Yelp Business Rating Predictions

In this project, I applied machine learning alrorithms to predict Yelp business ratings. The data consist of meta-data elements (such as location, type of business, if restaurant - the type of food they serve, etc.) which can be used as general estimators of a business's performance (in this example, the *star* rating in the Yelp system).

As with the Capital One Labs dataset, there are often many features (the world, and companies, have so much data!). We can think of using the data in different ways to create a varity of models for prediction. In this example, I will walk through creating many models based on different subsets of these features. We will mainly be using variations of sklearn's transformers, estimators, and predictors. The beauty of this architechture is that the algorithms can be customized to suit the needs of many different problems.

We can make the models as simple and complex as we'd like, as long as we remember that the goal is simply to arrive at a good prediction. As we saw before, this does not always entail using all of the data! To begin, let's build a predictive model using the average ratings in each city. It might be the case that certain cities simply have different rating regime's (Minneapolis might consistently have higher ratings than Brooklyn - those Minnesotan's are just so nice! ;) ). To do this we'll use the average rating based in each city for our prediction.

For simple predictive methodology, it is often not necessary to roll a complex fit_object. In this example, we are using a single metric which will have single value. It might make sense to use a fast data structure such as a hash/dictionary. The cities will therefore be the keys while the average ratings will be the values in our key:value pairs. Let's start by loading the data into a data frame, and performing a simple groupby operation.

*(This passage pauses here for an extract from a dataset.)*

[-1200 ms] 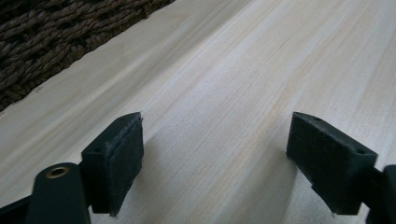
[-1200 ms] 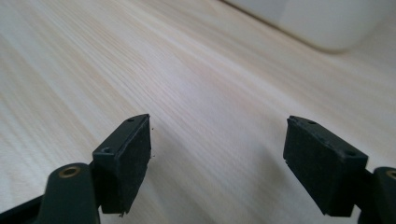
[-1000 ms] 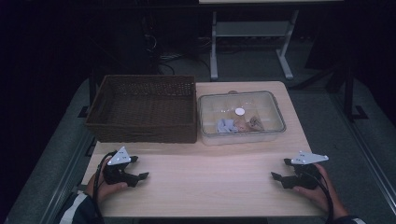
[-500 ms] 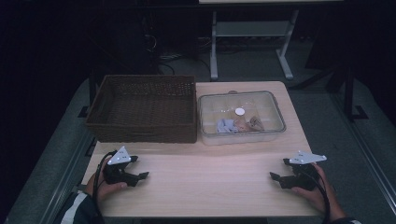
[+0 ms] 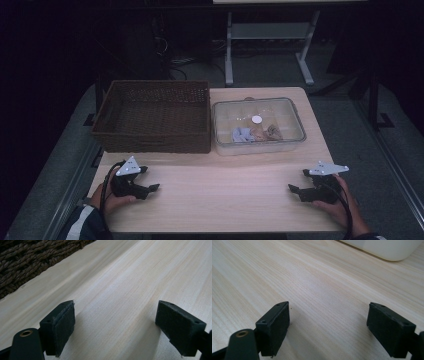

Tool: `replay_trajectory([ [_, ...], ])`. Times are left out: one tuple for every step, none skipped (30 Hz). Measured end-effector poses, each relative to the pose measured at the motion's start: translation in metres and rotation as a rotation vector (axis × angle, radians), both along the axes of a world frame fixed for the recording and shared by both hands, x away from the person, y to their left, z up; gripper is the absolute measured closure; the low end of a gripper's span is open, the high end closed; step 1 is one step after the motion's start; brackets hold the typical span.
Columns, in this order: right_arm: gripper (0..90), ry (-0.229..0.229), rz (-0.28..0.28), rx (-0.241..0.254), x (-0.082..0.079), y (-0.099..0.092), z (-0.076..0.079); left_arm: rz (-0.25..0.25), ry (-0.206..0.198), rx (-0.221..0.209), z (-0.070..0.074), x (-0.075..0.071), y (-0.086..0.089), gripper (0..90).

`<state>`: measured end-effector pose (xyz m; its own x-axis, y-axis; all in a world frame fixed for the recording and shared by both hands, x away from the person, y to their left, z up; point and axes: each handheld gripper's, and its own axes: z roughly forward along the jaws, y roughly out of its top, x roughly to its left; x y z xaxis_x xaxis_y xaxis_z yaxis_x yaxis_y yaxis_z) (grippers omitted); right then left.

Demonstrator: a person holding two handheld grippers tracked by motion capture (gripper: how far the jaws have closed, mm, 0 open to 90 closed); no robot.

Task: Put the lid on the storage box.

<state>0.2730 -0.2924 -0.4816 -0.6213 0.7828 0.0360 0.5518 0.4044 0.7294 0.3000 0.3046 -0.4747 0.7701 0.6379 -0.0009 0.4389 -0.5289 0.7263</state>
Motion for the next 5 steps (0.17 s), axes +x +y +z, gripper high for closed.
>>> replay_trajectory([
  [17.9, 0.001, -0.001, 0.001, -0.0001, 0.0001, 0.0001, 0.001, 0.000, -0.001, -0.0001, 0.0000, -0.0001, 15.3],
  [17.8, 0.000, 0.000, 0.000, 0.0000, 0.0000, 0.0000, 0.001, -0.001, -0.002, -0.0001, 0.0000, -0.0001, 15.3],
  [17.8, 0.001, -0.001, 0.000, -0.0001, 0.0001, 0.0001, 0.001, -0.001, -0.001, -0.0001, 0.0000, -0.0001, 15.2],
  [17.9, 0.000, 0.000, -0.001, 0.0001, -0.0001, 0.0000, 0.001, -0.001, -0.002, -0.0001, 0.0000, -0.0001, 15.2],
  [17.9, 0.000, 0.000, -0.001, 0.0001, -0.0001, 0.0000, 0.001, -0.001, -0.002, -0.0001, 0.0000, -0.0001, 15.2],
])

with open('yelp_train_academic_dataset_business.json', "r") as f:    
    dataset = [json.loads(line) for line in f.readlines()]
    Yelp_Business_df = pd.DataFrame(dataset)   

CityModel = Yelp_Business_df[['stars', 'city']]
CityModel_train, CityModel_test = cross_validation.train_test_split(CityModel, test_size=0.2)
CityModel_gb = CityModel.groupby('city', as_index=False).mean()
CityDict = CityModel_gb.todict()

#now can input queries to dictionary to get mean rating for city.

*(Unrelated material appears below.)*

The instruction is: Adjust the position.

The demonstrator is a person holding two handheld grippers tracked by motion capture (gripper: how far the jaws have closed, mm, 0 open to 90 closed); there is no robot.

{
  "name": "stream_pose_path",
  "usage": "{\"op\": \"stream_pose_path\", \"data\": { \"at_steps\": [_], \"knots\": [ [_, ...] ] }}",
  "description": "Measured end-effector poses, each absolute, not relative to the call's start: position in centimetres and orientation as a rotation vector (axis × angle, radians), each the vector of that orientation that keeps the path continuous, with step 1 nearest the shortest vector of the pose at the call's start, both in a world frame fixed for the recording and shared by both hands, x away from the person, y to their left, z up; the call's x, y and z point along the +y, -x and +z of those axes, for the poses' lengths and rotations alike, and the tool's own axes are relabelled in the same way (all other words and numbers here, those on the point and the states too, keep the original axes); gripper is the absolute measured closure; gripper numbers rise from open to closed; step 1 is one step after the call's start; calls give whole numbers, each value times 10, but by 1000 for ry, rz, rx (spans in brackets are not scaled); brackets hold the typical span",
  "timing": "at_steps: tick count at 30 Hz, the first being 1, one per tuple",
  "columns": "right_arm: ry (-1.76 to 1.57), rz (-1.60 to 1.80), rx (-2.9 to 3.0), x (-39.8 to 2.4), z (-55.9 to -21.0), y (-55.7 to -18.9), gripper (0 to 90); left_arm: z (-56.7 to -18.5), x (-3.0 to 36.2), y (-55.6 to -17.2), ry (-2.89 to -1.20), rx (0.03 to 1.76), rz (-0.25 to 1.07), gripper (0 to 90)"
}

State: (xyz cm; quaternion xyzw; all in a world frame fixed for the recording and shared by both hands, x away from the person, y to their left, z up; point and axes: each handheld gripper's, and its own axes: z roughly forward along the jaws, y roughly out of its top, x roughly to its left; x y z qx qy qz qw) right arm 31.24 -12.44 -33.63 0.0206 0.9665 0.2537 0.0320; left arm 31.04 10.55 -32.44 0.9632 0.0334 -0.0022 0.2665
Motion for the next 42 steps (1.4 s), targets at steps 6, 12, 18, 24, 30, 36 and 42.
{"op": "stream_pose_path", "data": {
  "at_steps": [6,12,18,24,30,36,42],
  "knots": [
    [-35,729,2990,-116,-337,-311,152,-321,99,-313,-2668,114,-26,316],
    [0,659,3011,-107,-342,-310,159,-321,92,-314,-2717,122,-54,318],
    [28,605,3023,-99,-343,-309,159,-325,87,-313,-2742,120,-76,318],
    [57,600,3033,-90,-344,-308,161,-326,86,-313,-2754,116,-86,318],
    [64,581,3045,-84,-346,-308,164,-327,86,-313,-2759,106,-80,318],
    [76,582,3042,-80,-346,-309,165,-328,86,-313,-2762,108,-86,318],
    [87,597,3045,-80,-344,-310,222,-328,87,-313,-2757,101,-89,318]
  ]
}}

This simple model is not great at predicting a business rating. But can we do better? Average ratings can also vary greatly by their location within a city. We can use geographical location (latitude and longitude) as a model which is more precise. Here we are just building the complexity of a simple idea.

We need to choose an appropriate algorithm to use and to account for the non-linearity of our modeling variables - latitude and longitude. For example, you can imagine that each have no linear correlation to the star value. Therefore, we need to determine if there are any trends within latitude and longitude regions. We could think of implementing this in a few ways. The simplest model might be to define groups based on geographical location, such as zip code. We could then apply a method similar to above. But what if there are trends within certain zip codes which are more difficult to discern, or are more fine-grained than zip code? To realize this "invisible" structure, we can use either K-nearest neighbors (KNN) or Random Forest regression. I will walk through KNN in this example.

KNN is a parameter-less algorithm. The easiest way to understand KNN is to consider the solution for one nearest-neighbor. If we are trying to predict a y_test value in a test set based on some features (x_test), our best prediction will be obtained by choosing the features (x_train) which are closest to our x_test, and using their y_train values as our prediction value (y_train = y_test). As we scale the number of nearest neighbors, we simply take the average of the training set neighbors to predict the y_test. We will optimize for the number of nearest-neighbors to use by applying a grid-search.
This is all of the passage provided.